Contextually speaking...

David Miller <davem@xxxxxxxxxxxxx> · Sat, 13 May 2017 18:36:28 -0400 (EDT)

Every eBPF program has a type, and that type is important because it
determines the kind of "context" which will be passed into your
program so that it can do it's work.

The context is the argument passed into the main entry point of your
eBPF program.

The eBPF program type is specified when the program is loaded via the
sys_bpf() system call.  For most of us this is usually achieved by
calling bpf_load_program() in libbpf.  "enum bpf_prog_type" currently
has the following values:

	BPF_PROG_TYPE_SOCKET_FILTER
	BPF_PROG_TYPE_KPROBE
	BPF_PROG_TYPE_SCHED_CLS
	BPF_PROG_TYPE_SCHED_ACT
	BPF_PROG_TYPE_TRACEPOINT
	BPF_PROG_TYPE_XDP
	BPF_PROG_TYPE_PERF_EVENT
	BPF_PROG_TYPE_CGROUP_SKB
	BPF_PROG_TYPE_CGROUP_SOCK
	BPF_PROG_TYPE_LWT_IN
	BPF_PROG_TYPE_LWT_OUT
	BPF_PROG_TYPE_LWT_XMIT

More can appear in the future.

For example, BPF_PROG_TYPE_SOCK_FILTER takes a "struct __sk_buff *" as
it's context argument.  Programs of type BPF_PROG_TYPE_SCHED_CLS and
BPF_PROG_TYPE_SCHED_ACT also take "struct __sk_buff *" as their
context argument.

These three program types have another thing in common, they are
allowed to use the LD_ABS and LD_IND instructions to access packet
data.  You cannot (currently) generate these from C code, only from
hand written eBPF assembler.  But they are important to understand
in their historical context.

LD_ABS and LD_IND simply allow byte, half-word, and word sized loads
to the packet data.  The value returned is in cpu endianness.  These
two instructions come from classical BPF, and are thus older than some
of you reading this text right now.

Therefore, if you look at libpcap or any other piece of code that
generates classical BPF, you will see that it makes use of LD_ABS and
LD_IND.

But from C code, you can load members of "struct __sk_buff" and access
packet data directly using what you get from there.  We will refer to
this as "direct packet access" And this brings us to an important
topic.

Any direct packet access must be properly validated before it is
performed.  We'll get into what that means exactly in just a second.
If proper validation is not performed, the eBPF verifier will reject
your program and refuse to load it.

Here is how you do it.  Let's write a very simple program that returns
"1" if we have an ipv4 ethernet packet, and "0" otherwise.

SEC("my_program")
int my_main(struct __sk_buff *skb)
{
	void *data_end = (void *)(long)skb->data_end;
	void *data = (void *)(long)skb->data;

Here we load the extents of the packet data, basically the start and
end pointers.  The casts in the assignments are necessary, so please
just copy this pattern into your programs.

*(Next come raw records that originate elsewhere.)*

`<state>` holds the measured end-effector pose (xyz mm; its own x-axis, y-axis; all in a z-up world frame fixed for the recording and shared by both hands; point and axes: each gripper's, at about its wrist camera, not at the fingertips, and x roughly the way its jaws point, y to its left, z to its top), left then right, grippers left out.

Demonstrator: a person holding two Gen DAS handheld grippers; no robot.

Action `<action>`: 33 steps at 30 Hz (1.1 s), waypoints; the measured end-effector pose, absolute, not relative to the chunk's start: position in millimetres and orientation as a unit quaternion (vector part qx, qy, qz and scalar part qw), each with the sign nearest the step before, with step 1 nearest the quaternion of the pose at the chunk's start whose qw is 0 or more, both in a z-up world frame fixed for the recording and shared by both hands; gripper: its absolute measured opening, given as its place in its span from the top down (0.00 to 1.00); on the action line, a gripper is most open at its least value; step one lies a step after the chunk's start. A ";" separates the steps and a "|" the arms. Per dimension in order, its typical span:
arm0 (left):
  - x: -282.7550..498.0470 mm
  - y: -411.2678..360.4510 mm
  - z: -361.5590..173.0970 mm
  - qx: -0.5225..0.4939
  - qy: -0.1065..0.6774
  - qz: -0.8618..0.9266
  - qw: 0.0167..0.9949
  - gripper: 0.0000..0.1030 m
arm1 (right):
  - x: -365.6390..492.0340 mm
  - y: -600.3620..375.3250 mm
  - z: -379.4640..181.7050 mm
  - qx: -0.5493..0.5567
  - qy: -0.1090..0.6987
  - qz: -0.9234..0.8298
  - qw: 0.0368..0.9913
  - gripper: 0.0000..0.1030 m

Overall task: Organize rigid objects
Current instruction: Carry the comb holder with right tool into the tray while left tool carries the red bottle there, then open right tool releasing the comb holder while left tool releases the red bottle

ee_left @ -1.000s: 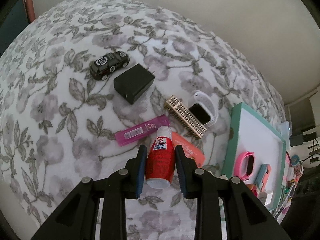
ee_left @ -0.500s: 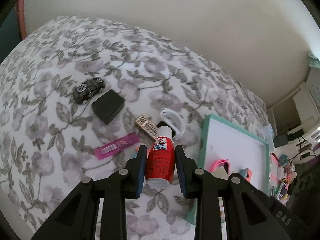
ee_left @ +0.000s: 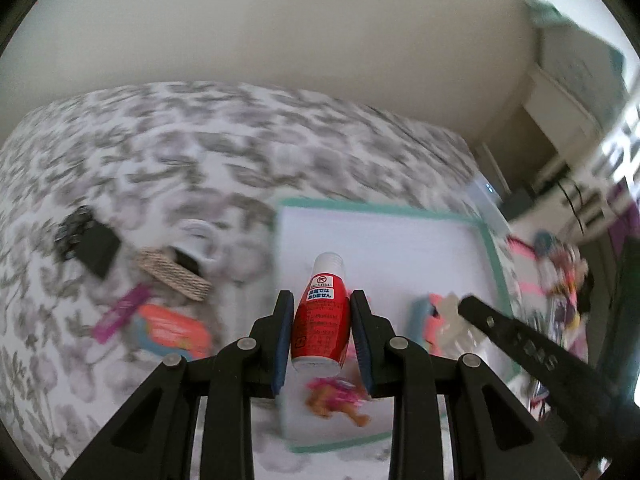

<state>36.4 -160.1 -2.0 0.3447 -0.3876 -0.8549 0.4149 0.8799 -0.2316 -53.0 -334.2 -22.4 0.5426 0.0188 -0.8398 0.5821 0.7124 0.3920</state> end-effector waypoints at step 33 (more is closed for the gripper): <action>11.7 -222.9 -34.3 0.066 0.536 -0.283 0.793 0.66 | -78.3 -383.8 -50.5 0.279 0.483 -0.277 0.782 0.67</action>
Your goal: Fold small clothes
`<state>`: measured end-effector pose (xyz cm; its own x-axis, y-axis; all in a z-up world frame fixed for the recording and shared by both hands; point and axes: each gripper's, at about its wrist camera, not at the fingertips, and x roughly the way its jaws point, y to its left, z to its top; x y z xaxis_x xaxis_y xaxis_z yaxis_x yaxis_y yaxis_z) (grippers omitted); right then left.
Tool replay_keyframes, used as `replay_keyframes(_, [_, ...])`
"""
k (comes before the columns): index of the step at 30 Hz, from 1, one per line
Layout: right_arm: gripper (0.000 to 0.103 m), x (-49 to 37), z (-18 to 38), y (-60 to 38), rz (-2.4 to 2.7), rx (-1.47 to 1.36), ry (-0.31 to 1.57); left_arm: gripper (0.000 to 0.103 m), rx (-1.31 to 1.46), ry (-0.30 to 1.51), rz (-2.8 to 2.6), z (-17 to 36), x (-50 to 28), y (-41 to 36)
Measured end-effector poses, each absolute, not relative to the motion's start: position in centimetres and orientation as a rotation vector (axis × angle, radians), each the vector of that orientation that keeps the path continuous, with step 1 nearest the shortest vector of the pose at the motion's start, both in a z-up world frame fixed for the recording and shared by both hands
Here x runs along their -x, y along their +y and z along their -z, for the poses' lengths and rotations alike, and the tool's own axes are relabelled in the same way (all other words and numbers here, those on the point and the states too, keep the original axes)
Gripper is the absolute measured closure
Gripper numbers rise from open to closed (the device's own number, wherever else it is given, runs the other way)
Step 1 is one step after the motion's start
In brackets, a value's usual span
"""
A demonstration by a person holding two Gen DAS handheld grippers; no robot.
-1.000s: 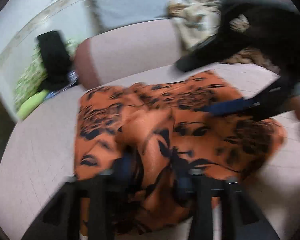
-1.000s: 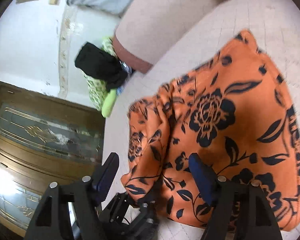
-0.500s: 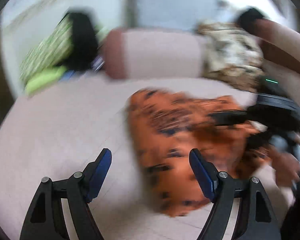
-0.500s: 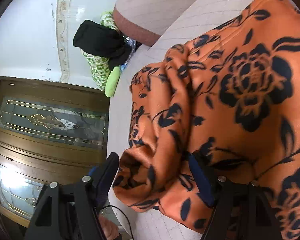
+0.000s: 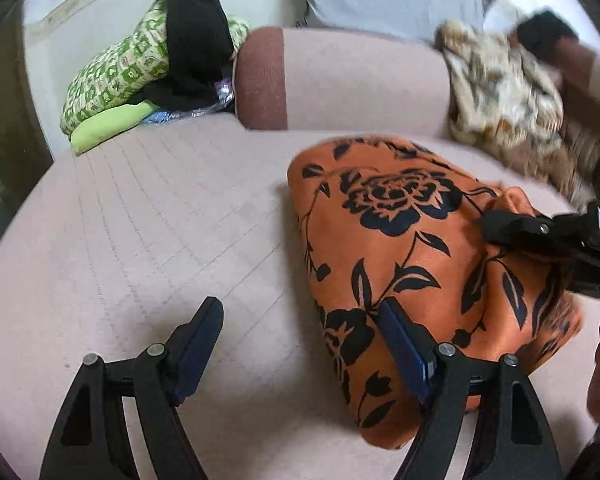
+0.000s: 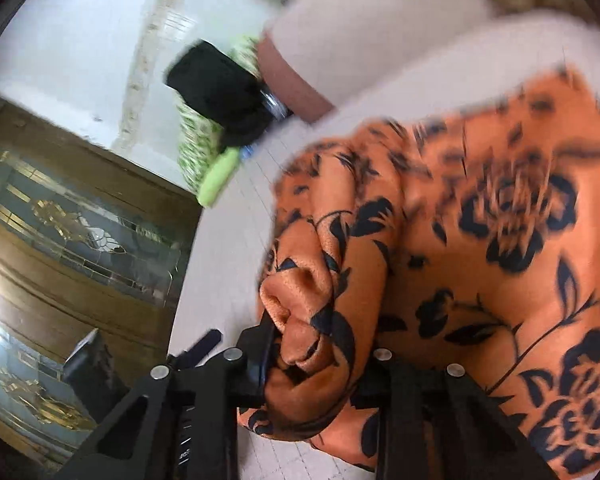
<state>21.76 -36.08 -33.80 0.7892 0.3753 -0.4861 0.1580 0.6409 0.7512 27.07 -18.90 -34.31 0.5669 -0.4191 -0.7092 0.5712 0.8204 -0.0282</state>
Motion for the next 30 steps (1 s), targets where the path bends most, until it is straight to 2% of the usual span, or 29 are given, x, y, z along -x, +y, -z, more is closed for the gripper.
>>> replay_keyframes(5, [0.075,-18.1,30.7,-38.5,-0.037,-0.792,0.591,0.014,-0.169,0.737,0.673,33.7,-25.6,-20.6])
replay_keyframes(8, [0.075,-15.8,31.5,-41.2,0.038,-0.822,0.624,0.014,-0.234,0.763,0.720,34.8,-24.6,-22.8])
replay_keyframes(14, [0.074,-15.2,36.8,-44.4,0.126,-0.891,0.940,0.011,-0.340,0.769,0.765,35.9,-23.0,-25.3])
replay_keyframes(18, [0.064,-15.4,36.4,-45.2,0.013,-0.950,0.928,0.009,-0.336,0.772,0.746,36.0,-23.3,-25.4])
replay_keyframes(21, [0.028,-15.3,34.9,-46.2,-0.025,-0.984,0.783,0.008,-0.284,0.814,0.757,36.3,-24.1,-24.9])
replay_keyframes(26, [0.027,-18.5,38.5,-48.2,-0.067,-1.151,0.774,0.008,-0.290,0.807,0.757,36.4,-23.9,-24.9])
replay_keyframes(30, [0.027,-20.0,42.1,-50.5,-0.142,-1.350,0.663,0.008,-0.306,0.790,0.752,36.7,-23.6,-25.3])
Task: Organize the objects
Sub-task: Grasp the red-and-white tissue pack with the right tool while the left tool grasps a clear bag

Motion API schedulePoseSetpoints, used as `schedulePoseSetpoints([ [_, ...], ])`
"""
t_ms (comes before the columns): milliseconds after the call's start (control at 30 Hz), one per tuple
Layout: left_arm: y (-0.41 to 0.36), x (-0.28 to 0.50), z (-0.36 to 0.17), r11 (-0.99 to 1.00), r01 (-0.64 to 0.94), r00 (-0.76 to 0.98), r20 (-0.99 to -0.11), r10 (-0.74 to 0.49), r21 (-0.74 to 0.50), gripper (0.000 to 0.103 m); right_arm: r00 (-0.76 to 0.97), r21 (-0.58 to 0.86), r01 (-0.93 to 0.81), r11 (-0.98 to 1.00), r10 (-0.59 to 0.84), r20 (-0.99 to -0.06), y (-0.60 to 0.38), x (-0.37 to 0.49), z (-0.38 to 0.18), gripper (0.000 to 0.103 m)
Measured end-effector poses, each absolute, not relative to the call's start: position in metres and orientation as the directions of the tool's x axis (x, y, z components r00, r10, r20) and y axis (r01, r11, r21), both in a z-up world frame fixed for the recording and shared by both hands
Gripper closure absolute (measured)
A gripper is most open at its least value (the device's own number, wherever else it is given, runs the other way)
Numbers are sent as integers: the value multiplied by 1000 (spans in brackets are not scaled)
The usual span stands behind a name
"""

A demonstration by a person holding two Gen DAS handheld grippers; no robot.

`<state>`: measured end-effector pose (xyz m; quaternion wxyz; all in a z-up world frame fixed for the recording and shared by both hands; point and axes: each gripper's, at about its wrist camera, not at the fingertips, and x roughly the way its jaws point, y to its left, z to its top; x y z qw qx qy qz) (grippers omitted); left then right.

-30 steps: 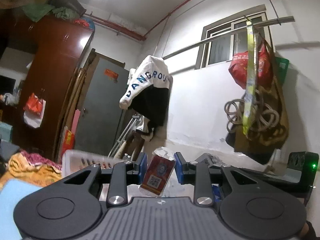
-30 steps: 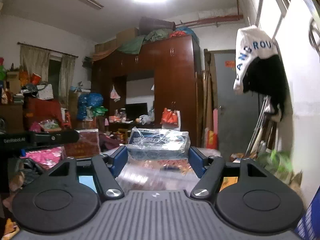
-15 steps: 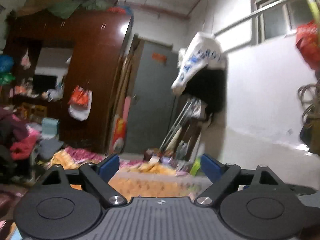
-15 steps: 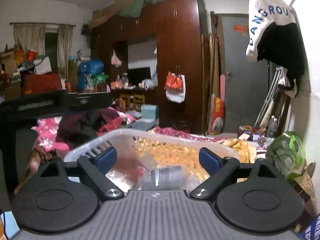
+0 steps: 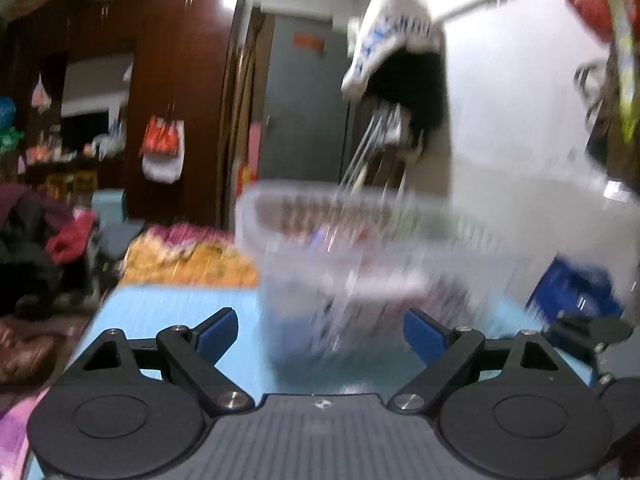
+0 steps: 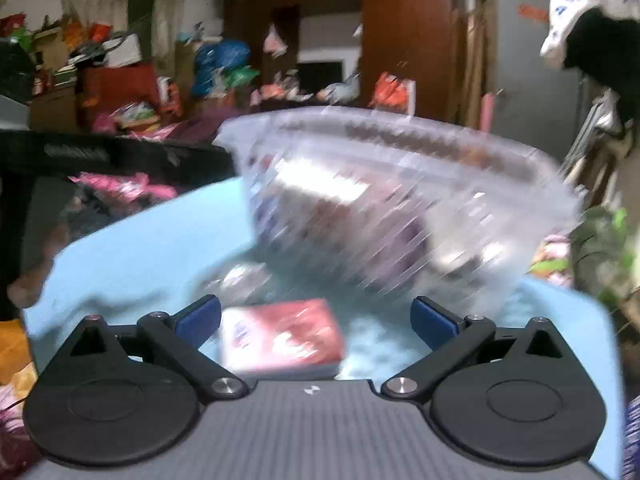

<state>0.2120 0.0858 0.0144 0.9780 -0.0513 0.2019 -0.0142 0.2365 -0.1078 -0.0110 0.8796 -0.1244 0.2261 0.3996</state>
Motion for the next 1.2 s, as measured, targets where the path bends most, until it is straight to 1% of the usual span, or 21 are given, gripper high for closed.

The packet starts with the ethernet header, so let's get that going:

	struct ethhdr *eth = (struct ethhdr *)(data);

Now, we can't just go "eth->h_proto", that's illegal.  We have to
explicitly test that such an access is in range and doesn't go
beyond "data_end".

So let's make that test:

	if (eth + 1 > data_end)
		return 0;

The eBPF verifier will see that "eth" holds a packet pointer,
and also that you have made sure that from "eth" to "eth + 1"
is inside the valid access range for the packet.

Therefore, from this point forward you may validly access any part of
"struct ethhdr" via the variable "eth".  Let's do that.

	if (eth->h_proto == bpf_htons(ETH_P_IP))
		return 1;
	return 0;
}

And that's it.

The program type has another influence on your program.  It determines
the meaning of your program's return value.

A program of type BPF_PROG_TYPE_SOCK_FILTER returns the number of
bytes of the packet which should be accepted by the filter.  A return
value of zero means drop the packet.  A non-zero return value means to
truncate the packet to that many bytes, and accept it.

So our example program above needs a little bit of an adjustment to
make it suitable for BPF_PROG_TYPE_SOCK_FILTER:

SEC("my_program")
int my_main(struct __sk_buff *skb)
{
	void *data_end = (void *)(long)skb->data_end;
	void *data = (void *)(long)skb->data;
	struct ethhdr *eth = (struct ethhdr *)(data);
	int len = skb->len;

	if (eth + 1 > data_end)
		return 0;
	if (eth->h_proto == bpf_htons(ETH_P_IP))
		return len;
	return 0;
}

So what changed is that we load "len" from the context metadata and
return "len" when we want to accept the packet.  This says "accept
the packet and do not truncate it."